У Исаева были стычки с коллегами в институте - он никогда не скрывал эту свою точку зрения; один раз его даже. обвинили в <демагогическом заигрывании с молодежью>.
– С молодежью?!– чуть усмехаясь, спросил тогда Исаев.– Вы называете молодежью тех, кому двадцать семь?! Окститесь, друг мой. Лермонтов погиб, когда ему было двадцать шесть! Добролюбов закончил свой жизненный путь в этом же возрасте, а я уже не говорю о Писареве. Между прочим, и руководители наши в тридцать лет стали наркомами и генералами - я за возрастными акцентами следил из-за кордона особенно тщательно, это мне там силу давало...
<Я полез в драку за Пашу, - вдруг признался себе Исаев, - потому что был лично задет его <бегством>. Меня заставила искать правду память о моем сыне и вера в поколение Кочевых.
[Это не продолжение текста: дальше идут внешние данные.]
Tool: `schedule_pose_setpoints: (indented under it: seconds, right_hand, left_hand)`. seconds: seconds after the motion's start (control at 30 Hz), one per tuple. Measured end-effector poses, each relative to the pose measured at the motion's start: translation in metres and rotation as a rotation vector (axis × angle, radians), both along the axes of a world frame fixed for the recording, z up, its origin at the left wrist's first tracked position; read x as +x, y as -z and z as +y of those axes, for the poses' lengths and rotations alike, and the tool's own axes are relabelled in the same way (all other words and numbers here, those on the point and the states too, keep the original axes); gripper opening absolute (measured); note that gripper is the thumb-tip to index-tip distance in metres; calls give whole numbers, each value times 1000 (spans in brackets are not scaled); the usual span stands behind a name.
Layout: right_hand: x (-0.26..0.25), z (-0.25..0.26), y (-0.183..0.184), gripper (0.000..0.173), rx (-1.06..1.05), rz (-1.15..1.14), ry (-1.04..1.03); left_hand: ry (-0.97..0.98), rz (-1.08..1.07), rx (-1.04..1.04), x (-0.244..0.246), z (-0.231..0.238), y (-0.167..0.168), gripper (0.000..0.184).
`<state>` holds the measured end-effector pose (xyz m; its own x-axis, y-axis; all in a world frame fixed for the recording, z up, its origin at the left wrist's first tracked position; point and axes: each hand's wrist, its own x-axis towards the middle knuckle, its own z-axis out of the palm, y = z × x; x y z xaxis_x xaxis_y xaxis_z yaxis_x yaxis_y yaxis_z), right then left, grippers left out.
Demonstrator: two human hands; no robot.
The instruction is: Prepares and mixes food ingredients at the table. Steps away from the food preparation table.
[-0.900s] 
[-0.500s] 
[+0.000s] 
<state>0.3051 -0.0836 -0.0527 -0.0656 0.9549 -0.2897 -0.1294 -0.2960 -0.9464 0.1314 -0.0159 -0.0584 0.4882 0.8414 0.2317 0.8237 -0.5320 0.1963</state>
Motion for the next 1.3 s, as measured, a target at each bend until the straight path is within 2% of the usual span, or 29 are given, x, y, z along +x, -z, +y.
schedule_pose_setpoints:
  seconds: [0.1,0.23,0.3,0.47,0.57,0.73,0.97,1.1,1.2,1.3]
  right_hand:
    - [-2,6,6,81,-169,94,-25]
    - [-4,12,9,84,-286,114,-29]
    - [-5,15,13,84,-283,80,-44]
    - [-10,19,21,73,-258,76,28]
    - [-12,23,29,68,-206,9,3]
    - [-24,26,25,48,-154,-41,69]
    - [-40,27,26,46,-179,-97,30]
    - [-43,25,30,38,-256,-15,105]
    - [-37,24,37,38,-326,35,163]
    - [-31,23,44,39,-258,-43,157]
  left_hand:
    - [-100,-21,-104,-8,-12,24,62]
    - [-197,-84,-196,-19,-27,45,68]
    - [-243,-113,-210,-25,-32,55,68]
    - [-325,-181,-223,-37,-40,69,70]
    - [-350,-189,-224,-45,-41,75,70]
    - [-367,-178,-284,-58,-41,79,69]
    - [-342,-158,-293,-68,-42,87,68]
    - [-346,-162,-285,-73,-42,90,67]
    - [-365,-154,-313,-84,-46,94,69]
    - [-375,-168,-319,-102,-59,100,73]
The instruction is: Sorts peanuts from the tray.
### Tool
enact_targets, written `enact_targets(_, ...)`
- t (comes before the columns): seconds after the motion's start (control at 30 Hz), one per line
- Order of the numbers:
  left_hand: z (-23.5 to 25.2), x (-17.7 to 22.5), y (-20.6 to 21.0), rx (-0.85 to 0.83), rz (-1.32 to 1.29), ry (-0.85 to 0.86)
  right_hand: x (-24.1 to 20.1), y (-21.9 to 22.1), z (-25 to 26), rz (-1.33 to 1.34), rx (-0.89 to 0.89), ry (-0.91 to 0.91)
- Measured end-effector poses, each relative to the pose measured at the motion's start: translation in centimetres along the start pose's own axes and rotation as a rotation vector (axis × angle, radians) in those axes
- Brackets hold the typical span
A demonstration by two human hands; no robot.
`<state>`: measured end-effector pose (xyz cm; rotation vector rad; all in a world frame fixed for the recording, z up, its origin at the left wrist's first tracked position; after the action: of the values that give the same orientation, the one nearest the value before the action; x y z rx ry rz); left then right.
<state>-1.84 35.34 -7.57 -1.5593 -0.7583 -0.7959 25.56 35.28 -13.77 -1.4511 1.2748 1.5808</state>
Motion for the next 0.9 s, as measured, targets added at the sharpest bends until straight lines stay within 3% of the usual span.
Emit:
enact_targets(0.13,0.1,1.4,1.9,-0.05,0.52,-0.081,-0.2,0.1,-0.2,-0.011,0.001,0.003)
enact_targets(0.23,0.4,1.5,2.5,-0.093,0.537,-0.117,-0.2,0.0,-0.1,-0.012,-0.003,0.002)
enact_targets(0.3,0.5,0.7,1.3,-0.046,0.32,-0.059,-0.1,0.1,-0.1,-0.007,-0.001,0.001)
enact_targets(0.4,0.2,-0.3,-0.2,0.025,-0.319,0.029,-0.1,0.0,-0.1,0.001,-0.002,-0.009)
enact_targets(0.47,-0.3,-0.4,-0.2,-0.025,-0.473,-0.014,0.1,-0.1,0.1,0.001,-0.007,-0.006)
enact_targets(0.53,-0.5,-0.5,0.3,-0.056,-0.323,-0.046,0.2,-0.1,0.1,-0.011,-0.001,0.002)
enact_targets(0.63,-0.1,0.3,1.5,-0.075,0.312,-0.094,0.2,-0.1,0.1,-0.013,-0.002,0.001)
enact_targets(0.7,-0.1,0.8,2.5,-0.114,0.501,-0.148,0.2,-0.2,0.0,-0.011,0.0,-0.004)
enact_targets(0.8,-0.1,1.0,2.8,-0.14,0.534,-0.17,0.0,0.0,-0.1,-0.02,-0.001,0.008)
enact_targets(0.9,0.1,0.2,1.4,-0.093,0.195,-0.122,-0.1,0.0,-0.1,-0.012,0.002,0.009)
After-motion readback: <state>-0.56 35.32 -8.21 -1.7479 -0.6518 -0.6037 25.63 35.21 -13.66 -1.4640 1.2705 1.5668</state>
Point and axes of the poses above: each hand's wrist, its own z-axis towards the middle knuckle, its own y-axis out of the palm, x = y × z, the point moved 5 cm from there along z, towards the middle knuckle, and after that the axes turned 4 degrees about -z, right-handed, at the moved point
Через тернии - к звездам, так, кажется? Значит, путь к правде лежит только через кровь и гибель... Мы отмечаем даты, круглые даты, и это прекрасно, но почему мы начинаем это делать, лишь когда человек прожил полстолетия? Неужели тридцать лет - не срок, тем более если человек преуспел за эти тридцать лет в своем дело?>
Исаев поднялся и пошел в зал.
<Это точно, - продолжал думать он, - мы за них отвечаем. И о кто освободил их от ответственности за нас? Или возраст сейчас стал адекватен разуму?>
Он сел в центре большого стеклянного зала и вздохнул, пожалев себя; он увидел себя со стороны, и вспомнил те далекие двадцать лет, когда был молодым Штирлицем, и снова пожалел старого Исаева; достал сигарету и глубоко, как в молодости, затянулся. <Домой хочу, - неожиданно сказал он себе.– Боже мой, как же я хочу домой>.